Assoc. Prof. Efe Tokdemir, of the Department of International Relations, has been awarded the highly competitive ERC-2025 Consolidator Grant for his groundbreaking project COUNSTER. The project aims to explain why, how and when governments target the constituents of non-state armed actors (NSAAs) and what determines the success or failure of these government-constituency relations as a strategic tool in counterinsurgency.
At its core, COUNSTER highlights that military force is neither the sole nor necessarily the most effective option available to states. By adopting a constituency-centered perspective, the project evaluates both coercive and persuasive strategies directed at NSAA constituencies and examines how these efforts aim to weaken or sever the bonds between armed groups and their supporters. This perspective enables a systematic assessment of when such strategies succeed and when they fall short and for what reasons.

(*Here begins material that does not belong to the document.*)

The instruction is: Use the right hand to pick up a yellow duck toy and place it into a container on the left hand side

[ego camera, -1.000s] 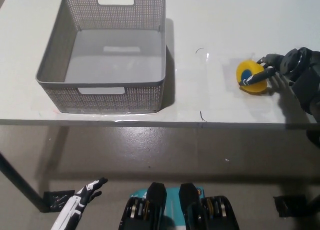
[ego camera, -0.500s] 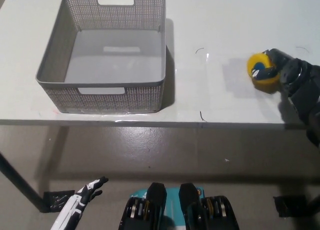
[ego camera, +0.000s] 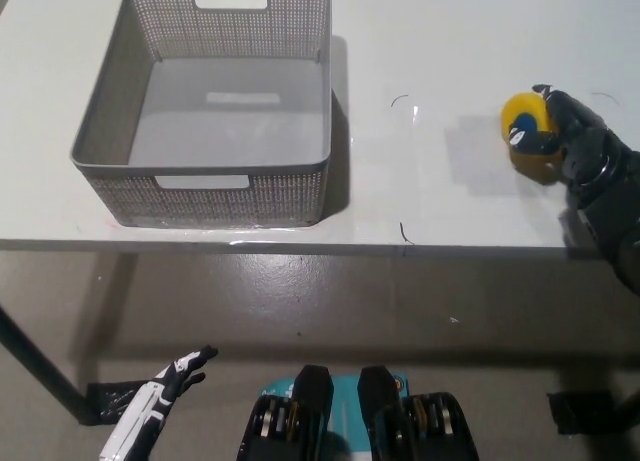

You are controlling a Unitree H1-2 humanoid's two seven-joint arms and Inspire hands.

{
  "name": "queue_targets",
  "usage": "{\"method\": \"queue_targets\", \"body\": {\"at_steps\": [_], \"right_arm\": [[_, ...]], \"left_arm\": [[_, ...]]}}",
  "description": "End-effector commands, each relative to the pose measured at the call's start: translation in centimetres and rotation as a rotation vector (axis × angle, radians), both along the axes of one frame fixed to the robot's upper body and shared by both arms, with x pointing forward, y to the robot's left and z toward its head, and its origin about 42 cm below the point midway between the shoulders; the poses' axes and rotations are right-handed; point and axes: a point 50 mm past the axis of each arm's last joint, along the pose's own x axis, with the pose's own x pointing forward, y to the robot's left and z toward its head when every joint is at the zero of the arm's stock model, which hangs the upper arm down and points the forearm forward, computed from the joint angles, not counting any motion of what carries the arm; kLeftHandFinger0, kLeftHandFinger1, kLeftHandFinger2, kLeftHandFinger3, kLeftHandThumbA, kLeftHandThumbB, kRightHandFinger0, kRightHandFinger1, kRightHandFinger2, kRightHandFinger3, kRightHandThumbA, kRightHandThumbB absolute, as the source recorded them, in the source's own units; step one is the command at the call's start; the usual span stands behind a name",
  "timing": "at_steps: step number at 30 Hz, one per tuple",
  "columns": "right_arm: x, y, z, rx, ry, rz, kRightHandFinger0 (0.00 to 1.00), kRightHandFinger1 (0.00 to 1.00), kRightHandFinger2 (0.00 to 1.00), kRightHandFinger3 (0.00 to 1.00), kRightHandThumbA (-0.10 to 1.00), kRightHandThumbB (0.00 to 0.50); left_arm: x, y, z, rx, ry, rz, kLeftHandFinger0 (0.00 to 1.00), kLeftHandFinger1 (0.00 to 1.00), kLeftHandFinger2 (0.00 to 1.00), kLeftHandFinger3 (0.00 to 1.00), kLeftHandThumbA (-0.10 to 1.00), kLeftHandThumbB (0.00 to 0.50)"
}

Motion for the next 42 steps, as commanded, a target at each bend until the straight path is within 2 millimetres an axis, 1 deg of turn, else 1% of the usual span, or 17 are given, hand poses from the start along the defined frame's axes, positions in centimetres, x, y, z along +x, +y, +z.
{"method": "queue_targets", "body": {"at_steps": [1, 4, 9, 10, 13, 14, 17, 21, 25, 28, 30, 32, 37, 38, 40, 41, 42], "right_arm": [[1.3, -0.4, 4.9, 0.04, -0.209, -0.008, 0.08, 0.56, 0.89, 0.88, -0.1, 0.17], [1.8, -0.1, 6.8, 0.07, -0.277, -0.003, 0.11, 0.58, 0.9, 0.86, -0.1, 0.183], [2.5, 1.6, 10.7, 0.106, -0.423, 0.035, 0.0, 0.45, 0.82, 0.83, -0.1, 0.175], [2.5, 1.7, 10.8, 0.107, -0.426, 0.036, 0.0, 0.42, 0.8, 0.84, -0.1, 0.135], [2.9, 3.7, 13.9, 0.161, -0.496, 0.083, 0.04, 0.52, 0.92, 1.0, -0.1, 0.144], [3.0, 4.3, 14.7, 0.166, -0.524, 0.102, 0.03, 0.52, 0.91, 1.0, -0.1, 0.145], [3.1, 6.2, 16.9, 0.185, -0.574, 0.146, 0.0, 0.46, 0.81, 0.91, -0.1, 0.151], [3.0, 8.1, 18.8, 0.2, -0.621, 0.188, 0.0, 0.39, 0.79, 0.86, -0.1, 0.161], [2.4, 11.9, 21.3, 0.236, -0.686, 0.282, 0.0, 0.39, 0.79, 0.86, -0.1, 0.154], [1.8, 14.0, 22.3, 0.257, -0.732, 0.317, 0.0, 0.3, 0.7, 0.86, -0.1, 0.176], [1.2, 16.1, 22.9, 0.292, -0.749, 0.363, 0.0, 0.33, 0.78, 0.95, -0.1, 0.164], [0.5, 18.6, 23.4, 0.309, -0.766, 0.408, 0.0, 0.38, 0.82, 0.96, -0.1, 0.163], [-0.8, 23.0, 23.3, 0.338, -0.767, 0.481, 0.0, 0.4, 0.81, 0.98, -0.1, 0.175], [-1.3, 25.0, 22.9, 0.338, -0.748, 0.51, 0.04, 0.4, 0.76, 0.9, -0.1, 0.204], [-1.8, 26.4, 22.5, 0.325, -0.749, 0.526, 0.0, 0.3, 0.62, 0.79, -0.1, 0.208], [-2.1, 27.4, 22.1, 0.308, -0.756, 0.539, 0.0, 0.23, 0.57, 0.75, -0.1, 0.199], [-2.2, 27.6, 22.0, 0.302, -0.758, 0.543, 0.0, 0.23, 0.59, 0.75, -0.1, 0.198]], "left_arm": [[0.3, 0.6, 1.2, 0.012, -0.046, -0.013, 1.0, 1.0, 1.0, 1.0, 1.0, 0.294], [0.4, 0.6, 1.3, 0.018, -0.045, -0.014, 1.0, 1.0, 1.0, 1.0, 1.0, 0.294], [0.4, 0.6, 1.3, 0.014, -0.044, -0.013, 1.0, 1.0, 1.0, 1.0, 1.0, 0.284], [0.4, 0.5, 1.3, 0.013, -0.044, -0.013, 1.0, 1.0, 1.0, 1.0, 1.0, 0.285], [0.3, 0.5, 1.2, 0.016, -0.04, -0.01, 1.0, 1.0, 1.0, 1.0, 1.0, 0.286], [0.2, 0.5, 1.2, 0.018, -0.039, -0.009, 1.0, 1.0, 1.0, 1.0, 1.0, 0.28], [-0.1, 0.5, 1.0, 0.02, -0.03, -0.006, 1.0, 1.0, 1.0, 1.0, 1.0, 0.282], [-0.1, 0.5, 1.0, 0.029, -0.033, -0.014, 1.0, 1.0, 1.0, 1.0, 1.0, 0.271], [0.0, 0.4, 1.0, 0.024, -0.037, -0.02, 1.0, 1.0, 1.0, 1.0, 1.0, 0.27], [0.1, 0.4, 1.1, 0.029, -0.042, -0.027, 1.0, 1.0, 1.0, 1.0, 1.0, 0.254], [0.0, 0.5, 1.1, 0.027, -0.034, -0.027, 1.0, 1.0, 1.0, 1.0, 1.0, 0.269], [-0.1, 0.6, 1.1, 0.028, -0.025, -0.031, 1.0, 1.0, 1.0, 1.0, 1.0, 0.267], [0.1, 0.5, 1.2, 0.024, -0.022, -0.028, 1.0, 1.0, 1.0, 1.0, 1.0, 0.278], [0.2, 0.5, 1.1, 0.027, -0.029, -0.031, 1.0, 1.0, 1.0, 1.0, 1.0, 0.27], [0.3, 0.4, 1.0, 0.028, -0.028, -0.032, 1.0, 1.0, 1.0, 1.0, 1.0, 0.272], [0.2, 0.3, 1.0, 0.026, -0.021, -0.031, 1.0, 1.0, 1.0, 1.0, 1.0, 0.283], [0.2, 0.2, 1.0, 0.025, -0.018, -0.032, 1.0, 1.0, 1.0, 1.0, 1.0, 0.284]]}}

COUNSTER aspires to deliver a theoretical breakthrough in conflict studies by developing the first comprehensive framework that fully integrates the interactions among governments, armed groups and their constituencies. The project employs a mixed-method research design that couples comparative macro-level analysis with micro-level observational and experimental data. Ultimately, the project seeks to uncover the causal mechanisms underlying the divergent outcomes of counterinsurgency and counterterrorism campaigns. In doing so, it aims to equip scholars and policymakers with an evidence-based toolkit to better understand conflict dynamics and to craft more effective, sustainable strategies for conflict resolution and termination.